Even more extraordinary, attorney Bernard Segal, who attended the lineup to represent appellant and one of appellant's co-defendants,*fn4 testified that the lineup was apparently prearranged so that appellant would appear as No. 4 in the group. According to Segal, a mixup occurred in the order of position as those in the lineup came on the viewing stage and the officer in charge said over the microphone: "Off the stage. Everyone off the stage, Ehly is supposed to be No. 4 not number 3." When those in the lineup reappeared on the stage, Ehly was No. 4.
Even though Mrs. Manzo testified at trial that she did not hear the officer say what Mr. Segal heard, that
[ 457 Pa. Page 235]
there was obviously some type of mixup when the men in the lineup first started coming out but that Ehly had not yet appeared on stage when the men went back behind the curtain, and that she immediately recognized Ehly as soon as he appeared and before he stated his name, there is no question that the lineup was unconstitutionally suggestive and testimony about it should not have been permitted at trial.
The Commonwealth emphasizes Mrs. Manzo's testimony that she was able to identify appellant as soon as she saw him in the lineup, in arguing that her testimony about the lineup was properly admitted. However, even if we were to agree, without deciding, that Mrs. Manzo's identification powers needed no "coaching" from the police, it is the suggestiveness of the lineup procedures, not whether the witness needed such suggesting, which determines whether testimony concerning the lineup should be admitted. On these facts, it is clear that the lineup was overly suggestive.

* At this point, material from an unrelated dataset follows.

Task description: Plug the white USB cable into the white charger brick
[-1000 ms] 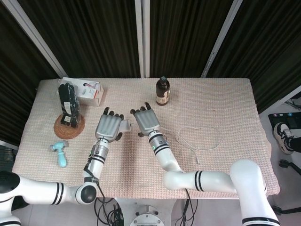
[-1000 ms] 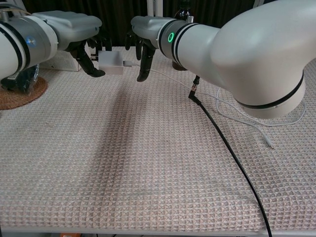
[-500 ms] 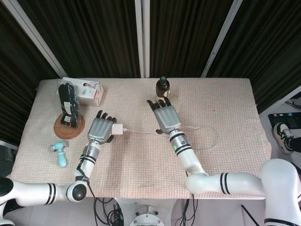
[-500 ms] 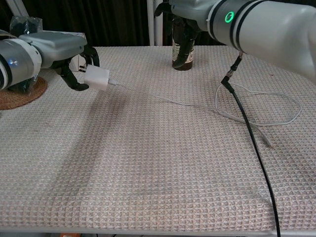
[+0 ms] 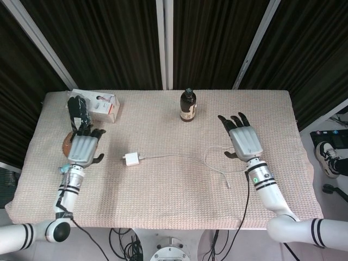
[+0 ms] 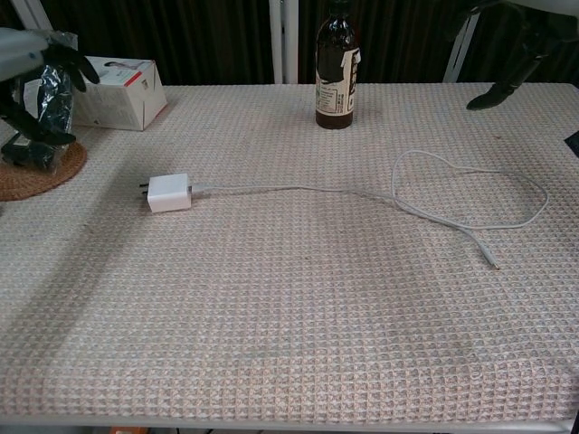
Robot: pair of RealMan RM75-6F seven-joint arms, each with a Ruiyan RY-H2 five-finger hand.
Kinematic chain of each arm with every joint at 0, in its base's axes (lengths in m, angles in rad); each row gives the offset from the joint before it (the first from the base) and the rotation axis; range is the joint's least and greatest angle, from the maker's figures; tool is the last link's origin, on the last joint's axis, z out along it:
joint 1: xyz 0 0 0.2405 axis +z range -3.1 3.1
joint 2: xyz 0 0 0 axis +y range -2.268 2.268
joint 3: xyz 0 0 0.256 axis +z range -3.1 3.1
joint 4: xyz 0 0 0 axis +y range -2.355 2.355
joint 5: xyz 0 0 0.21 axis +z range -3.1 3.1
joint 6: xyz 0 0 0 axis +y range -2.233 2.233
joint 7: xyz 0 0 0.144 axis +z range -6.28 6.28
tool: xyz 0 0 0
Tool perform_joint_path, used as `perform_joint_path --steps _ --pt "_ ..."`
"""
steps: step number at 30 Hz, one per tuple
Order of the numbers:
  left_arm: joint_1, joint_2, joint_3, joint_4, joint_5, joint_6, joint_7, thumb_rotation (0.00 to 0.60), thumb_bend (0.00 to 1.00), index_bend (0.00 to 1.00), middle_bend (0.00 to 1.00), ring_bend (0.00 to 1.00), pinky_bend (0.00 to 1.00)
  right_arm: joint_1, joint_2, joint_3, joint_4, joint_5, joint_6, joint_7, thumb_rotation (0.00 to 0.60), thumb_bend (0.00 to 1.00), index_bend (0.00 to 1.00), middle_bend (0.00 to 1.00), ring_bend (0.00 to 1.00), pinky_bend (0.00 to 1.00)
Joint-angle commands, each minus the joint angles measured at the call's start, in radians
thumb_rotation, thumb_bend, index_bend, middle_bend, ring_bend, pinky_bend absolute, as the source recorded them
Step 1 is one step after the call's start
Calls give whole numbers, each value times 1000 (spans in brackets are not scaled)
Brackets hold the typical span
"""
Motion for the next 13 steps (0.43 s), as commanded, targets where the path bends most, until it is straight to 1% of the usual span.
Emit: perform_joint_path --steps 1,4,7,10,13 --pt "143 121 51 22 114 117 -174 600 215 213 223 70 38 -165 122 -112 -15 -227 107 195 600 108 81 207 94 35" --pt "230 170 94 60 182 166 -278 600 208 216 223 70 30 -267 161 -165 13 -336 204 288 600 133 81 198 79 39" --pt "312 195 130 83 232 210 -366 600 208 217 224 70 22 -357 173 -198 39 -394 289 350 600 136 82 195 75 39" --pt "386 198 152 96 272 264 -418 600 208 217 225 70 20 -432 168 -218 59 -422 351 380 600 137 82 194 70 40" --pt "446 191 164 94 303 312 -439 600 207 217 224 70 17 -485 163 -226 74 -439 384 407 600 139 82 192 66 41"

The Commonwealth also argues that, even if testimony concerning the lineup was erroneously admitted, the admission was, at most, harmless error, because Mrs. Manzo's in-court identification of appellant was independent of the lineup. Commonwealth v. Spencer, 442 Pa. 328, 275 A.2d 299 (1971). Assuming, again without deciding, that a court could find that Mrs. Manzo's in-court identification was sufficiently independent of the lineup, we are still not able to agree that the error was harmless. Mrs. Manzo was the Commonwealth's only eyewitness. She testified that she only saw appellant for two minutes at the time of the crime. Although her testimony held up despite intense cross-examination, and although it was admittedly bolstered by testimony that during the course of police investigation, Mrs. Manzo was able to pick out appellant's photograph every time it was shown to her -- after passing up many other photographs -- there
[ 457 Pa. Page 236]
can be no doubt that it was also bolstered by her testimony that she was able to pick appellant out at a lineup. The erroneous admission of that latter testimony gave unfair weight to Mrs. Manzo's identification testimony. Consequently, at the retrial of this case, even if it is decided that Mrs. Manzo's in-court identification of appellant may be properly admitted, she will not be allowed to testify about the lineup.
Judgments of sentence reversed. Case remanded for a new trial.
Judgments of sentence reversed and case remanded.
Concurring Opinion by Mr. Justice Pomeroy:
I concur in the decision of the Court, but solely on the ground that the out-of-court lineup was unconstitutionally suggestive. Commonwealth v. Mackey, 447 Pa. 32, 288 A.2d 778 (1972). Whether or not the in-court identification can be said to have had an independent basis, and hence to have been untainted by the identification procedures that had gone before is not, in my view, answerable on the record now before us. It would be my preference, therefore, as was done in United States v. Wade, 388 U.S. 218, 242 (1967) to "vacate the conviction pending a hearing to determine whether the in-court identification had an independent source." See Commonwealth v. Spencer, 442 Pa. 328, 333, 275 A.2d 299 (1971); Commonwealth v. Whiting, 439 Pa. 205, 266 A.2d 738 (1970). Since, however, the Court has now mandated a new trial, the determination can be made in the context of a suppression hearing preliminary to the retrial.